===== Records to process

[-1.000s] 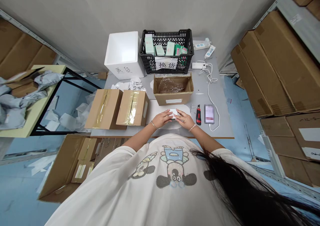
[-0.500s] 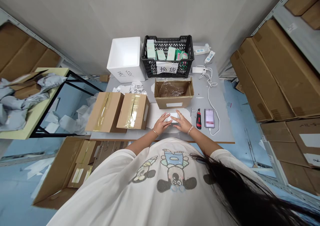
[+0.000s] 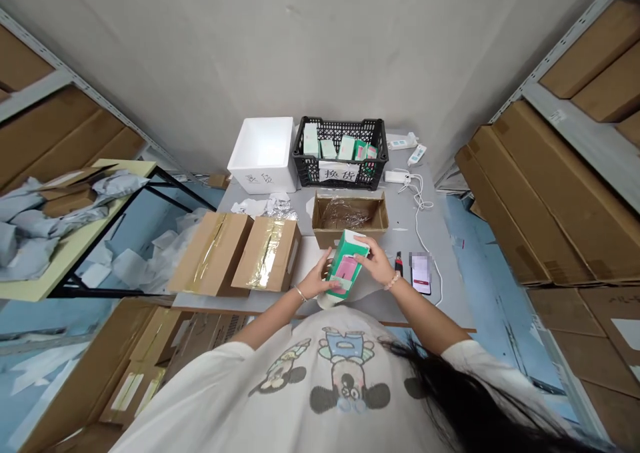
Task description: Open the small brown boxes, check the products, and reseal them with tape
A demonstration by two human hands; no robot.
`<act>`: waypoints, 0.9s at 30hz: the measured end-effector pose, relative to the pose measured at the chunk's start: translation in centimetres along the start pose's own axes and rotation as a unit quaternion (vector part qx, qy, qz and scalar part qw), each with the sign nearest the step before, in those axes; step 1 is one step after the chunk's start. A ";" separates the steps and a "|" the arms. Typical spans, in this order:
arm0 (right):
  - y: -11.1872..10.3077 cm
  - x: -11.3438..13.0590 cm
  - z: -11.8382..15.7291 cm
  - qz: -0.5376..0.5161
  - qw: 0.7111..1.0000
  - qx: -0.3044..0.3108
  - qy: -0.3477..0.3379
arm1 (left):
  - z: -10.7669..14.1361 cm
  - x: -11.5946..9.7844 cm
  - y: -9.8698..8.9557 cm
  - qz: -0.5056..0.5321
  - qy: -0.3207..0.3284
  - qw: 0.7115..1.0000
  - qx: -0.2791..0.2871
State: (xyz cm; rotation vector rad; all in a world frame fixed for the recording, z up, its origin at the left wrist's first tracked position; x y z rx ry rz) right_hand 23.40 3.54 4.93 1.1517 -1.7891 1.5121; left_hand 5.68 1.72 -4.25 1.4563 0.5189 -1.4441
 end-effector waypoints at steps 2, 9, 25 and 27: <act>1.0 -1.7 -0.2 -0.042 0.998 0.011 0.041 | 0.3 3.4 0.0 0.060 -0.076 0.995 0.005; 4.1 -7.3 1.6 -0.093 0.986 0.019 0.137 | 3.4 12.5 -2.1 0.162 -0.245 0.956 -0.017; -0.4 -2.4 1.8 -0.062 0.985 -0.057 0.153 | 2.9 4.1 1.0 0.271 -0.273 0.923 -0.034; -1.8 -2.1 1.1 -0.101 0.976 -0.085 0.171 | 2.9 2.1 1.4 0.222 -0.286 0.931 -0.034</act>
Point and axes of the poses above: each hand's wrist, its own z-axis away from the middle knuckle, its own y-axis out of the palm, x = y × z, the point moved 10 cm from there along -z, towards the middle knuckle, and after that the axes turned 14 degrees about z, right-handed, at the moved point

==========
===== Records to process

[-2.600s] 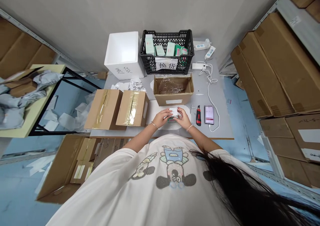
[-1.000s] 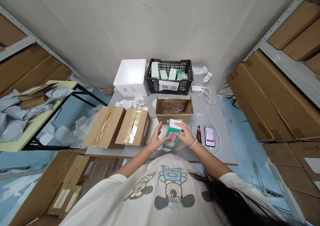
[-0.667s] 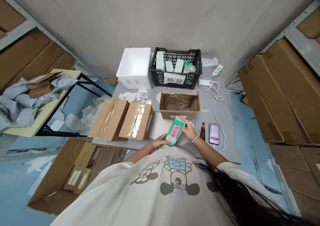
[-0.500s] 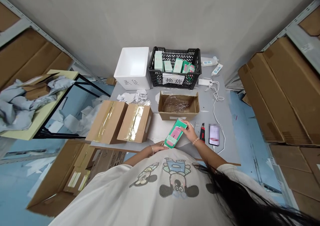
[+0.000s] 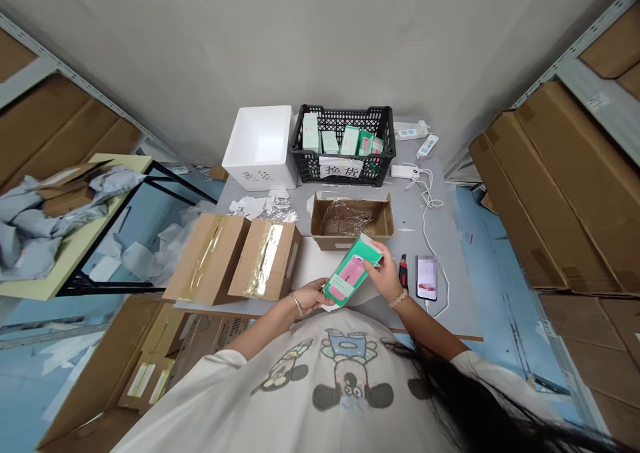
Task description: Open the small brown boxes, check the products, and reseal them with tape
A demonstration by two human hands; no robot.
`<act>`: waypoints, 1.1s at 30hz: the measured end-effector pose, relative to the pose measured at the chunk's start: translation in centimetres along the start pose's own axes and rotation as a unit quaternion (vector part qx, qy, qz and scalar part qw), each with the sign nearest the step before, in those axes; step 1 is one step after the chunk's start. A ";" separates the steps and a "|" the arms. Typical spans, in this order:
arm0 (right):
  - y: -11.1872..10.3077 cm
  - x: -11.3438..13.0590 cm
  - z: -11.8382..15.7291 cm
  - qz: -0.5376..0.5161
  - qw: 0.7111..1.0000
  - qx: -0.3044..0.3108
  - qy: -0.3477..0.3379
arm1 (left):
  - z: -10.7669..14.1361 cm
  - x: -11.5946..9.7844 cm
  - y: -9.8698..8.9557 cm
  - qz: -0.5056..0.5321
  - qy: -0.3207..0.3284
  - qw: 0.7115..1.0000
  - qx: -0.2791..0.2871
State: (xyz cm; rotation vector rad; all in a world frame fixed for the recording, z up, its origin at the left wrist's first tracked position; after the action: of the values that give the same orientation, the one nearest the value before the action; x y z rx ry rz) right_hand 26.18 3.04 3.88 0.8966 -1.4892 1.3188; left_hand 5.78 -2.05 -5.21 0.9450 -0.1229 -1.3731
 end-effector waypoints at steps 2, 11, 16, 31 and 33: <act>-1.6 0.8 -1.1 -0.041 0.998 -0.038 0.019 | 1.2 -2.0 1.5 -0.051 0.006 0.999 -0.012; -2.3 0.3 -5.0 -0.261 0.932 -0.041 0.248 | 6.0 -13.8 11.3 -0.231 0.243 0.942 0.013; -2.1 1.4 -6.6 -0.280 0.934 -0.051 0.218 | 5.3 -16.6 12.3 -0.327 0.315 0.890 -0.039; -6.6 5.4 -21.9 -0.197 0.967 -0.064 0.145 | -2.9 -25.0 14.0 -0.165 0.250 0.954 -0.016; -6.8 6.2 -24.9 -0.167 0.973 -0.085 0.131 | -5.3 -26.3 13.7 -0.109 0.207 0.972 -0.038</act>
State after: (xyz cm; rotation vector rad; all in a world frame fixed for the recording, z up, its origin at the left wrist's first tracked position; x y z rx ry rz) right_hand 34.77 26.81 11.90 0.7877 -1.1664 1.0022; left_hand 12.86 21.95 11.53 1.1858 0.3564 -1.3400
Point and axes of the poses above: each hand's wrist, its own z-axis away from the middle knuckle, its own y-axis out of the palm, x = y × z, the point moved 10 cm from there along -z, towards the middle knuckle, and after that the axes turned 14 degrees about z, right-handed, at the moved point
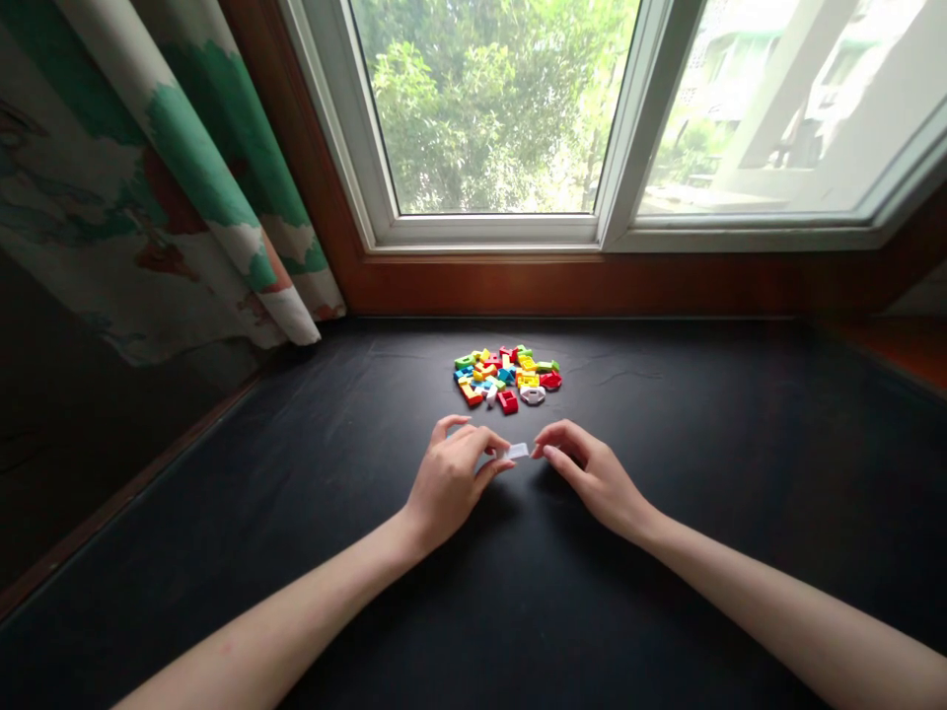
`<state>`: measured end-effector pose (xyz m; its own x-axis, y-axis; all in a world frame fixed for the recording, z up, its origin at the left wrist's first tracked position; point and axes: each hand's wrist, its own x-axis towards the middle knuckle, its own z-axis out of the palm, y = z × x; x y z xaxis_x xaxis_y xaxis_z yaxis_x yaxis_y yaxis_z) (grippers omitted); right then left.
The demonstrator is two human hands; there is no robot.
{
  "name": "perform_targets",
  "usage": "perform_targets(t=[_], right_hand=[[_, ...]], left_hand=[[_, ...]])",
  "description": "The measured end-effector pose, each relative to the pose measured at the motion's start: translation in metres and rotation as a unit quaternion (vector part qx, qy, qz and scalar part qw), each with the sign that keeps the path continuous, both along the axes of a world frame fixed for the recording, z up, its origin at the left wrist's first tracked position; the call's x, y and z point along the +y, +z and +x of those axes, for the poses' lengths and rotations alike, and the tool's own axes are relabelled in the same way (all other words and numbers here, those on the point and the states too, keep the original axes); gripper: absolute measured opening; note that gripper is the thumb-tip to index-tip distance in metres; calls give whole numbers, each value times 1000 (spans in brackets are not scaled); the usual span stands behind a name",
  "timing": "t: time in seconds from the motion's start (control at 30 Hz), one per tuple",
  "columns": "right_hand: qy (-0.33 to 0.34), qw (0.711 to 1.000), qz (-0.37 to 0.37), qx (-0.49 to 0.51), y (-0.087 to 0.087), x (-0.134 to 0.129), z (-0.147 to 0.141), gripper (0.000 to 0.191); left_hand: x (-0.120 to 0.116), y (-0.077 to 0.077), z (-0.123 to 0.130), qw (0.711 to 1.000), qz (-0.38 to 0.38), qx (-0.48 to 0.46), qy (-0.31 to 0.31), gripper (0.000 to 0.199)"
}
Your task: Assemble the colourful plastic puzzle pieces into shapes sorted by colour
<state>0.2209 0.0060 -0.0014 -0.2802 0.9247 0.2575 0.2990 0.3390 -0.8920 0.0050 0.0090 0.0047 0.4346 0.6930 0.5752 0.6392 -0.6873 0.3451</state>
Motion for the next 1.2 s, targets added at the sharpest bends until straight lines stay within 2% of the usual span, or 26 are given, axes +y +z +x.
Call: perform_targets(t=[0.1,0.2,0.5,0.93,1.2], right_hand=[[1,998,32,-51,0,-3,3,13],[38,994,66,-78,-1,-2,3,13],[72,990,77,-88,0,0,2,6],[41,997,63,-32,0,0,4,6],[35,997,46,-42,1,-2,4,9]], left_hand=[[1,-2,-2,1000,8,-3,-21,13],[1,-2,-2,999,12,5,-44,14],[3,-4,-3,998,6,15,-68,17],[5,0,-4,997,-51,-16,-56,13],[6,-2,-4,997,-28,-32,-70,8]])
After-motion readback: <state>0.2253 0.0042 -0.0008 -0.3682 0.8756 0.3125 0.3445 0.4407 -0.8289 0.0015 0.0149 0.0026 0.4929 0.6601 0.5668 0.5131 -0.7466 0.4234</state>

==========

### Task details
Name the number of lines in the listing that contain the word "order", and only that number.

### Solution to the exercise
2